La clemenza di Tito
Teatro Regio, Venerdì 16 Maggio 2008 - Domenica 25 Maggio 2008
Caldara, Leo, Hasse, Gluck, Jommelli, Traetta: these are just a few of the composers who put to music Metastasio’s libretto of The Clemency of Titus. The first was Antonio Caldara, and “his” The Clemency of Titus was staged on 4 November 1734 in Vienna to celebrate the name-day of Emperor Charles VI. When, in June 1791, the Bohemian States General asked the impresario Domenico Guardasoni to commission a celebrative opera for the coronation of Leopold II as King of Bohemia, Metastasio’s libretto, which Voltaire liked so much, was immediately chosen. Guardasoni first proposed it to Salieri, who refused, and then Mozart, who accepted the payment of two hundred ducats. The text was entrusted to the court poet Caterino Mazzolà, who made numerous cuts and modified the structure, reducing it from three acts to two.
In his catalogue of operas, Mozart wrote: «reduced to a real opera by signor Mazzolà». The composer, who was also working on The Magic Flute in that period, went to Prague with his wife Konstanze and his student Süssmayr, guests at the Villa Bertramka.

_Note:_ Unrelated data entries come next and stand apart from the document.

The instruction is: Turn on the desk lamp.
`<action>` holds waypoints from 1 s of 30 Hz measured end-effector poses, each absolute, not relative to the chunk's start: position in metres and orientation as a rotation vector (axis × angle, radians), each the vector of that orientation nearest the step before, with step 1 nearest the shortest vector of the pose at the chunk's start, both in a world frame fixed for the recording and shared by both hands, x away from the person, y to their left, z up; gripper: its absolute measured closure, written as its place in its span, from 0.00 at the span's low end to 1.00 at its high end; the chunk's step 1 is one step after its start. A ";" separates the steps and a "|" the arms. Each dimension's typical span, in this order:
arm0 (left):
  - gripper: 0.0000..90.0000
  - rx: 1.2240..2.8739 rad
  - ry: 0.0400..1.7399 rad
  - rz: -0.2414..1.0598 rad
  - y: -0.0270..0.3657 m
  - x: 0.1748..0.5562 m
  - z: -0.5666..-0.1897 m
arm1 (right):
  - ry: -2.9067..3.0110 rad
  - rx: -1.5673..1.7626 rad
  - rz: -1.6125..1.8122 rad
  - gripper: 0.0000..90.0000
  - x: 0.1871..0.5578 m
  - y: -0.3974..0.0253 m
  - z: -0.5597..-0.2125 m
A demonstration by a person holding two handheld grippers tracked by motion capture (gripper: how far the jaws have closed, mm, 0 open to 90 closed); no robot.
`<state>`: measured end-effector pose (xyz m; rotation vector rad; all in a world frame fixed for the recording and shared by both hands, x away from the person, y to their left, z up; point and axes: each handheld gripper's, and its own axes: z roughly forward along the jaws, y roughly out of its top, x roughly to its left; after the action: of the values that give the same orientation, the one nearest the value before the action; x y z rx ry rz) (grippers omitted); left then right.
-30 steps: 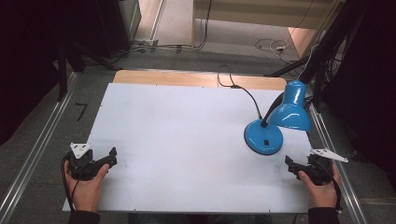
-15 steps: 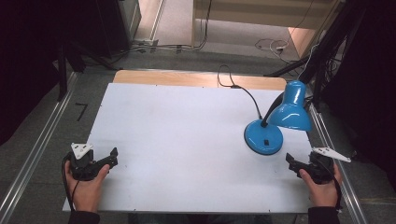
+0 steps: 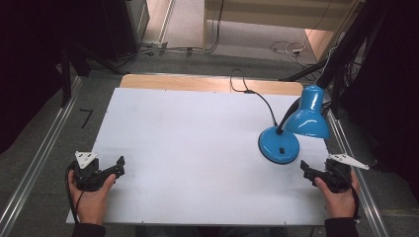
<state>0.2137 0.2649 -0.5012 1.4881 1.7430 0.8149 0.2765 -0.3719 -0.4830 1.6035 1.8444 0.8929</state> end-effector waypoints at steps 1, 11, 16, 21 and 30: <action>0.11 1.488 1.743 0.816 0.265 0.214 -0.501 | 1.851 1.599 0.888 0.05 0.277 -0.371 -0.483; 0.11 1.487 1.742 0.816 0.265 0.213 -0.501 | 1.862 1.573 0.900 0.06 0.280 -0.360 -0.481; 0.11 1.493 1.740 0.814 0.265 0.214 -0.502 | 1.860 1.569 0.900 0.06 0.281 -0.359 -0.481; 0.11 1.488 1.747 0.826 0.264 0.213 -0.501 | 1.850 1.550 0.902 0.09 0.282 -0.356 -0.481; 0.11 1.492 1.751 0.829 0.265 0.213 -0.502 | 1.861 1.532 0.926 0.10 0.287 -0.351 -0.480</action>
<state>0.2131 0.2646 -0.5018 1.4922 1.7510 0.8285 0.2867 -0.3505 -0.4803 1.5320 1.8608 0.9265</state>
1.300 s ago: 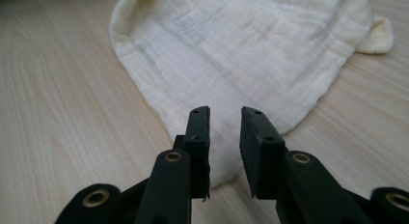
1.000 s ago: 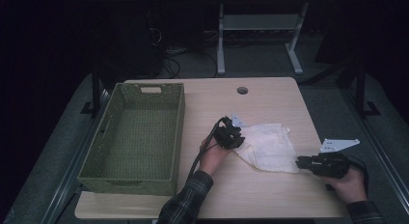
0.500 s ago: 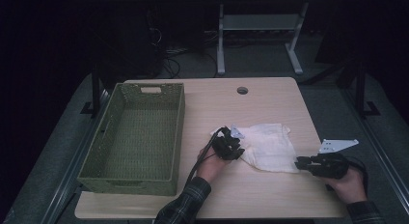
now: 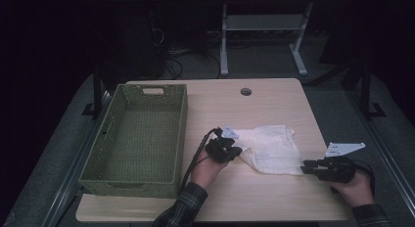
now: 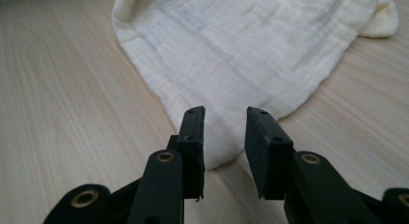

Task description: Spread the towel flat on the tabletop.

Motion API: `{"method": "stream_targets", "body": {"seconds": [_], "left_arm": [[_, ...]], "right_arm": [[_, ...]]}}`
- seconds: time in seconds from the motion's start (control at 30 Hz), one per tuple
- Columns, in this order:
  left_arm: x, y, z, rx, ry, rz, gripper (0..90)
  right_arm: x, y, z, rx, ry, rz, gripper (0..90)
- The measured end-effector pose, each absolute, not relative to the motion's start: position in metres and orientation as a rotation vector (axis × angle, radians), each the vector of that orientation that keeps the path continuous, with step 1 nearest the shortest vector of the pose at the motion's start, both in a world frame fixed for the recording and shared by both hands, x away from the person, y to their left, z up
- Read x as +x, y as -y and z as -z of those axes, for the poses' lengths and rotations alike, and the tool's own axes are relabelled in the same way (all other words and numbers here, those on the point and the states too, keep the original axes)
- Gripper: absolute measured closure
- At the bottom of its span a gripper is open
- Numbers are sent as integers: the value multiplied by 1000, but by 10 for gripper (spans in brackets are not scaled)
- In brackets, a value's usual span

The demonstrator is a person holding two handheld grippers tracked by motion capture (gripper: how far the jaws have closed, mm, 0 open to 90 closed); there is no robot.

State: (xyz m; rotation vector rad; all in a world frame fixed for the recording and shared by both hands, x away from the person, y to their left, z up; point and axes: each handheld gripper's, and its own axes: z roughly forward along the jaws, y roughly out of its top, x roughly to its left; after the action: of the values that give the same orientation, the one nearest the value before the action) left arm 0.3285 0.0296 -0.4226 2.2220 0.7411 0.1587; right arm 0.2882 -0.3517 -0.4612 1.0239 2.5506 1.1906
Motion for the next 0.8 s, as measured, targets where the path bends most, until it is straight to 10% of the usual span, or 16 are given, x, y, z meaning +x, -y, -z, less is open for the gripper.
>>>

On 6 September 1791, the opera was staged at the National Theatre of Prague. The chronicles of the coronation reported: «the Singspiel was a success fully deserved by the author, composer and singers. Their Majesties left the hall visibly satisfied». In reality, it was not a great success and it seems that the Empress declared, in Italian, that it was «German rubbish». In The Clemency of Titus Mozart recreates “opera seria”, very different from the trilogy of Da Ponte, and this greatly surprised the public and critics. The Mozart historian Robbins Landon wrote: «today, however, we have come to appreciate The Clemency of Titus as a composition of great psychological introspection, and at least it offers an hour of the greatest music Mozart ever wrote. All that is necessary for immortality».